*** Opening of Information given ***
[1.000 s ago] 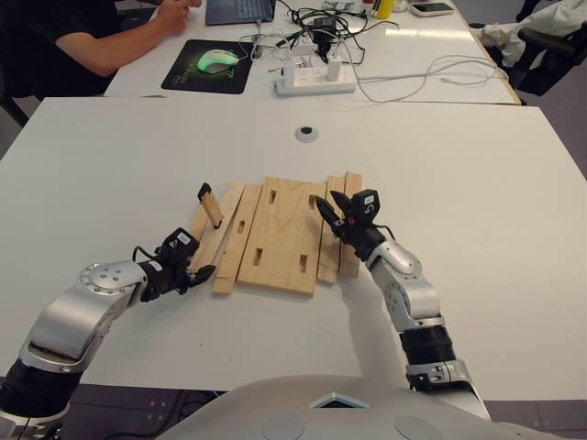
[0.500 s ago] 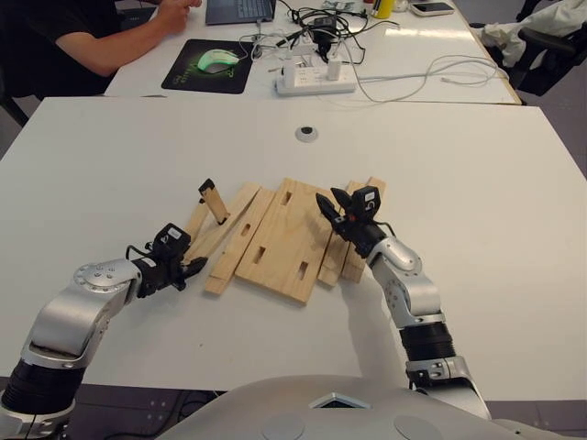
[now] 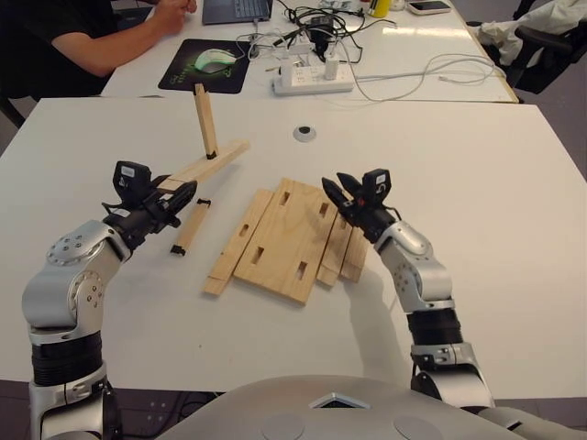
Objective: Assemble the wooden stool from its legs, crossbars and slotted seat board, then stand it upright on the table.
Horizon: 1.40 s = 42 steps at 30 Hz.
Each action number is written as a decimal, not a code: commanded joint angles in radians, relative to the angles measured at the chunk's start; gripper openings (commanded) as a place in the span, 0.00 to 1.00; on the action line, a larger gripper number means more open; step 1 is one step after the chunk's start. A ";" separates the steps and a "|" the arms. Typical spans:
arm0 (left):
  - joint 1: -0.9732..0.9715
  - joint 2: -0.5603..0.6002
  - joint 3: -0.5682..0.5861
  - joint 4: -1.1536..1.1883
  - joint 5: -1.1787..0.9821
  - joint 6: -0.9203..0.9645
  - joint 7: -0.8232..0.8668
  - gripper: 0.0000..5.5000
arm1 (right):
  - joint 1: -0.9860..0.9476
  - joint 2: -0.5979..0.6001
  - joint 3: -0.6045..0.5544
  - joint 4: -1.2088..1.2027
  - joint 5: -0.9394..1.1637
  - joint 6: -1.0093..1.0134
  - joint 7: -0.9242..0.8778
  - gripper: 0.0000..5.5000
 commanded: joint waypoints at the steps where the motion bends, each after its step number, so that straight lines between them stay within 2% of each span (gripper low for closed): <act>1: 0.078 0.008 -0.023 -0.010 0.033 -0.024 -0.003 0.38 | -0.046 -0.024 -0.002 0.047 -0.016 -0.010 0.024 0.36; 7: 0.072 -0.074 0.010 -0.024 -0.043 -0.079 -0.006 0.38 | -0.052 -0.006 -0.037 0.044 0.112 0.111 0.089 0.36; 14: -0.022 -0.180 0.016 -0.085 -0.256 -0.074 -0.020 0.38 | -0.117 0.005 -0.112 0.114 0.257 0.230 0.145 0.36; 19: -0.052 -0.209 0.003 -0.085 -0.441 0.004 -0.032 0.38 | -0.172 0.005 -0.249 0.134 0.502 0.452 0.156 0.36; 26: -0.162 -0.238 0.070 0.064 -0.684 0.064 0.001 0.38 | -0.267 -0.037 -0.419 0.165 0.854 0.744 0.184 0.58; 31: -0.174 -0.264 0.039 0.060 -0.738 0.076 0.027 0.38 | -0.306 -0.008 -0.464 0.186 0.958 0.783 0.135 0.71; 36: -0.165 -0.297 -0.008 0.027 -0.800 0.097 0.056 0.38 | -0.320 0.012 -0.454 0.187 0.948 0.743 0.101 0.86; 42: -0.139 -0.290 -0.057 0.016 -0.817 0.122 0.050 0.38 | -0.337 0.013 -0.461 0.192 0.955 0.713 0.086 0.86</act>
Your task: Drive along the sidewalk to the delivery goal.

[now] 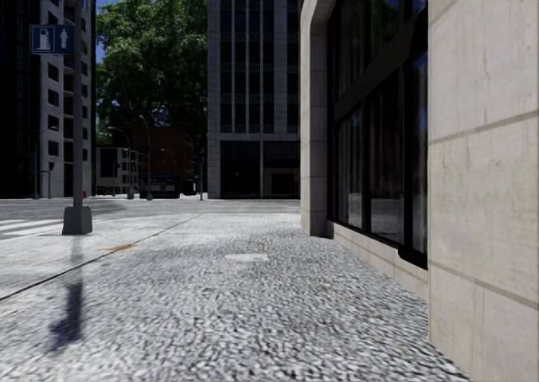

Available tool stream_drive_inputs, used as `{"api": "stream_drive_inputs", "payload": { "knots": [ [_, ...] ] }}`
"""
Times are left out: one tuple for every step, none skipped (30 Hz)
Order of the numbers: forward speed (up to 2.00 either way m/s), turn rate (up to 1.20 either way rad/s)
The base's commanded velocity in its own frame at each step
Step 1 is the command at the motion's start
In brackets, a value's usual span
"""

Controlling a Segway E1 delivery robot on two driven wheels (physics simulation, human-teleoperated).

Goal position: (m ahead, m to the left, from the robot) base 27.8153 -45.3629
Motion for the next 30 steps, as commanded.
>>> {"api": "stream_drive_inputs", "payload": {
  "knots": [
    [2.0,0.0],
    [2.0,0.0],
    [2.0,0.0],
    [2.0,0.0],
    [2.0,0.0],
    [2.0,0.0],
    [2.0,0.0],
    [2.0,0.0],
    [2.0,0.0],
    [2.0,0.0],
    [2.0,0.0],
    [2.0,0.0],
    [2.0,0.0],
    [2.0,0.0],
    [2.0,0.0],
    [2.0,0.01],
    [2.0,0.12],
    [2.0,0.22],
    [2.0,0.22],
    [2.0,0.31],
    [2.0,0.34],
    [2.0,0.3],
    [2.0,0.3],
    [2.0,0.09],
    [2.0,0.0],
    [2.0,0.0],
    [2.0,0.0],
    [2.0,0.0],
    [2.0,0.0],
    [2.0,0.0]
  ]
}}
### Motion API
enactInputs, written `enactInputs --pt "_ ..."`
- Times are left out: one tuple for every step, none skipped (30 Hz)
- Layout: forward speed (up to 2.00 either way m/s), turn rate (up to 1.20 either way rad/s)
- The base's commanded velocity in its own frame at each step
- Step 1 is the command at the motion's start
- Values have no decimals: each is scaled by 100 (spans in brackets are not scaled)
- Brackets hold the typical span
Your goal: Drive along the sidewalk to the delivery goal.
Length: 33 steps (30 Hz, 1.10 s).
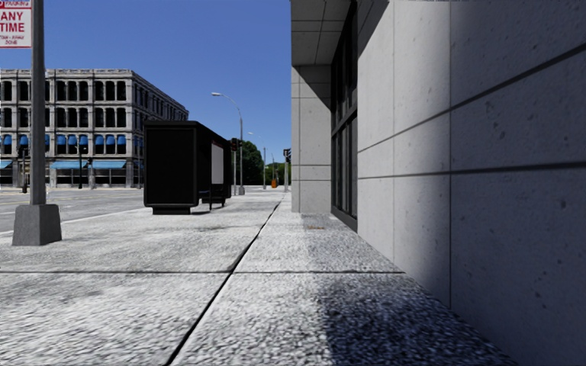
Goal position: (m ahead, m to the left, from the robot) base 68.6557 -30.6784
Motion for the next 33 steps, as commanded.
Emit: enactInputs --pt "200 20" --pt "200 20" --pt "200 20" --pt "200 20" --pt "200 20" --pt "200 20" --pt "200 20" --pt "200 20" --pt "200 20" --pt "200 20" --pt "200 20" --pt "200 20" --pt "200 20" --pt "200 20" --pt "200 21" --pt "200 23" --pt "200 23" --pt "200 27" --pt "200 29" --pt "200 29" --pt "200 30" --pt "200 30" --pt "200 30" --pt "200 30" --pt "200 30" --pt "200 30" --pt "200 30" --pt "200 30" --pt "200 30" --pt "200 30" --pt "200 30" --pt "200 30" --pt "200 30"
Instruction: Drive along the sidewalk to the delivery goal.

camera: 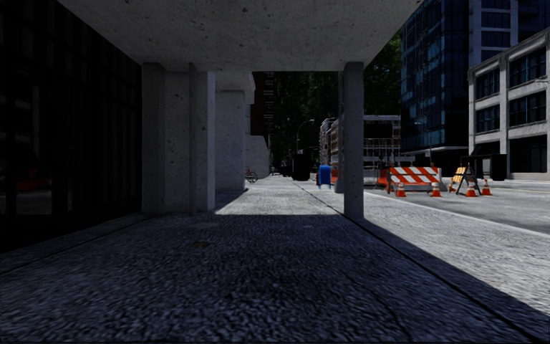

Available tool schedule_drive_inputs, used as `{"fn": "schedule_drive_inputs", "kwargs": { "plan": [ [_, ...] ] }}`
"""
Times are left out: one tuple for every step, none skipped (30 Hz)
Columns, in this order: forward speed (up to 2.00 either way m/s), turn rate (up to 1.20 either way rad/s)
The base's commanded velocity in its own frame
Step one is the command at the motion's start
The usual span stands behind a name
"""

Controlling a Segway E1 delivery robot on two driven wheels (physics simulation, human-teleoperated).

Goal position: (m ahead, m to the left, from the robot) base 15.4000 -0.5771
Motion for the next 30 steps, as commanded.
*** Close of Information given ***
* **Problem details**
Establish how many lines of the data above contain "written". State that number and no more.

* **Task output**
2